Mercoledì l'ultimo orale, l'ultimo esame che a dirlo fa abbastanza effetto.
Pensavo che quel giorno sarebbe stato diverso ed invece eccomi lì ad attraversare le porte della facoltà.
Non sono poi tanto cambiato, nel senso che tutto questo studio (bè non esageriamo non è che mi sia proprio impegnato troppo) non mi ha donato qualche potere speciale o anche solo l'intonazione (con tutte questa gente che canta è possibile che sia l'unico che era sempre preposto a suonare il triangolino?!).
Mi siedo davanti al docente e prendo a parlare col mio francese-poco-france-e-molto-italiano.
All'inizio mi guarda come per dire: ma lo fa o lo è?
Poi smette di osservarmi e fissa qualcun'altro altrove.
Così vado avanti ancora dieci minuti dopodichè mi ferma probabilmente per la disperazione.
Le dò ancora due punti. mi dice.
Non rispondo perchè non era una domanda ma un'affermazione.

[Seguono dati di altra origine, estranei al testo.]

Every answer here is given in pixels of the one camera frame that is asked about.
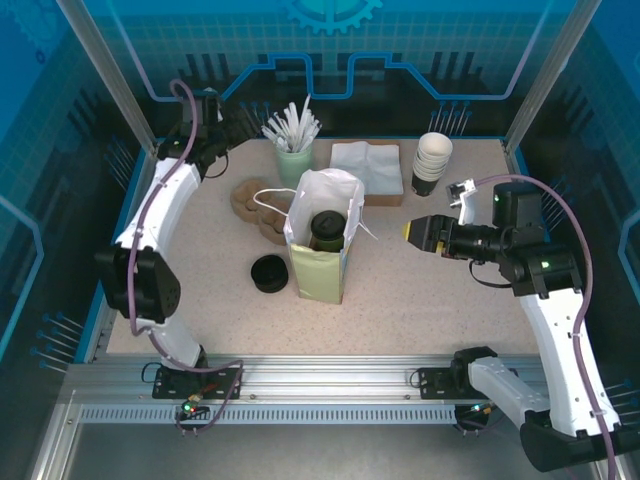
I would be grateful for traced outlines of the green straw holder cup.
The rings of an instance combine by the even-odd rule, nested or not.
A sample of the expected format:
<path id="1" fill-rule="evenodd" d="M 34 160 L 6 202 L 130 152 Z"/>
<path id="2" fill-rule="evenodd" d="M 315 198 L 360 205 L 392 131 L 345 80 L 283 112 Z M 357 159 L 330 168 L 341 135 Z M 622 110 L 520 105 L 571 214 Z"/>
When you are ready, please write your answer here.
<path id="1" fill-rule="evenodd" d="M 291 153 L 279 147 L 275 149 L 279 178 L 285 188 L 296 189 L 301 176 L 313 168 L 313 145 L 305 150 Z"/>

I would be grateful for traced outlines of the black plastic cup lid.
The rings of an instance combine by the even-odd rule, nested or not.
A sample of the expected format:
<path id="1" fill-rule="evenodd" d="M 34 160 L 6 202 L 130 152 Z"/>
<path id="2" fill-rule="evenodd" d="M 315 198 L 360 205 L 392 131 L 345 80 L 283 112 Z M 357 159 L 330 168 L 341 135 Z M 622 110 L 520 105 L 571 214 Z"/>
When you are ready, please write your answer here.
<path id="1" fill-rule="evenodd" d="M 325 210 L 316 214 L 311 220 L 312 235 L 323 241 L 332 241 L 344 234 L 345 217 L 336 211 Z"/>

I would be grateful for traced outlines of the stack of black lids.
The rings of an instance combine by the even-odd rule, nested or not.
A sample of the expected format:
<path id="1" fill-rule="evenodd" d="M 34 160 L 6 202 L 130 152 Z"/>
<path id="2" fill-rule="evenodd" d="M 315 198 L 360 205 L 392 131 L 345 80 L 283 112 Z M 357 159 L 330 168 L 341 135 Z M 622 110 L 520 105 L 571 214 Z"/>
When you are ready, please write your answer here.
<path id="1" fill-rule="evenodd" d="M 289 281 L 285 261 L 279 255 L 265 255 L 258 258 L 250 270 L 255 287 L 267 294 L 281 291 Z"/>

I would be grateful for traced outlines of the aluminium frame post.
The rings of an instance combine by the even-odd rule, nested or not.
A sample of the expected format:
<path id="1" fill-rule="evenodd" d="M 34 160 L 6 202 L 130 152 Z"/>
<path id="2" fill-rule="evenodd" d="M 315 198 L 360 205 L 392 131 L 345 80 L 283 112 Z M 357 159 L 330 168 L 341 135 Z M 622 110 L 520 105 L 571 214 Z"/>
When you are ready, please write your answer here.
<path id="1" fill-rule="evenodd" d="M 528 129 L 566 67 L 602 0 L 576 0 L 505 136 L 505 151 L 515 155 Z"/>
<path id="2" fill-rule="evenodd" d="M 56 0 L 143 150 L 157 155 L 156 137 L 106 41 L 82 0 Z"/>

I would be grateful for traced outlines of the stack of paper cups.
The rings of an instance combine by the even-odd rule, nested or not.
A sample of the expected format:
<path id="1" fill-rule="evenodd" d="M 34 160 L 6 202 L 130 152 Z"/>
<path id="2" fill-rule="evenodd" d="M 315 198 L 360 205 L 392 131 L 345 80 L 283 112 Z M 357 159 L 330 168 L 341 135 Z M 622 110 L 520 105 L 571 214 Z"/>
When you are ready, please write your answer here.
<path id="1" fill-rule="evenodd" d="M 441 133 L 429 132 L 419 139 L 411 180 L 411 187 L 418 196 L 426 197 L 433 192 L 452 153 L 452 141 Z"/>

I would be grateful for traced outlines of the green and white paper bag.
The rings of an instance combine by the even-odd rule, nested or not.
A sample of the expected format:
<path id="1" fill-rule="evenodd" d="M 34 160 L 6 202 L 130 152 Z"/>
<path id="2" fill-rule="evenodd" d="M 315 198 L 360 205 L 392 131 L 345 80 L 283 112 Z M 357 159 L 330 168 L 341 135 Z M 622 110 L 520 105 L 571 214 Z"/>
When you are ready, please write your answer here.
<path id="1" fill-rule="evenodd" d="M 340 304 L 344 294 L 344 277 L 349 249 L 356 232 L 365 229 L 362 210 L 365 187 L 356 176 L 335 168 L 306 171 L 296 189 L 285 216 L 283 233 L 294 270 L 299 296 L 331 304 Z M 309 247 L 311 220 L 325 210 L 341 213 L 346 219 L 344 248 L 339 253 L 314 251 Z"/>

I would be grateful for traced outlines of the stack of pulp cup carriers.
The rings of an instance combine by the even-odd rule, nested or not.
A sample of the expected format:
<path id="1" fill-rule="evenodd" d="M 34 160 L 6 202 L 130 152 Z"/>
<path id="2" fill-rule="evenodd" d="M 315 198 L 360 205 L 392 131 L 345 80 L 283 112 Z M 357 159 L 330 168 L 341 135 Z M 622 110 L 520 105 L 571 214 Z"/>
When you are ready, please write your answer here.
<path id="1" fill-rule="evenodd" d="M 285 216 L 292 197 L 290 194 L 269 191 L 270 186 L 261 179 L 248 179 L 236 186 L 230 195 L 231 207 L 236 216 L 258 226 L 261 235 L 271 243 L 285 246 L 283 233 Z"/>

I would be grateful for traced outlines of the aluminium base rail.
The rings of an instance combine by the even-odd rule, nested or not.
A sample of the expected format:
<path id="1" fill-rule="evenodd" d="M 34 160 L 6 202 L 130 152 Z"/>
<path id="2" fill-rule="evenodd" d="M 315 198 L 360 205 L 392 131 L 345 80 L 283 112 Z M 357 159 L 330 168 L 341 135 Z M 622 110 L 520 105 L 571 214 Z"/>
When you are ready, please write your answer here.
<path id="1" fill-rule="evenodd" d="M 400 404 L 420 401 L 410 384 L 422 367 L 450 365 L 436 355 L 248 355 L 238 404 Z M 84 404 L 149 403 L 141 371 L 151 354 L 106 355 L 66 372 L 62 401 Z"/>

Penso proprio che avesse capito che non ero lì per contrattare sul voto.
Ma solo per finirla lì.
Così mi segna l'ultimo voto sul libretto; saluto (questa volta in italiano) e me ne vado.
Esco dalla facoltà che fa un freddo boia così non posso neanche piangere per la felicità perchè mi si congelerebbero le lacrime.
E tra tutti questi impegni non posso che pensare....quand'è che si mette a far bello?!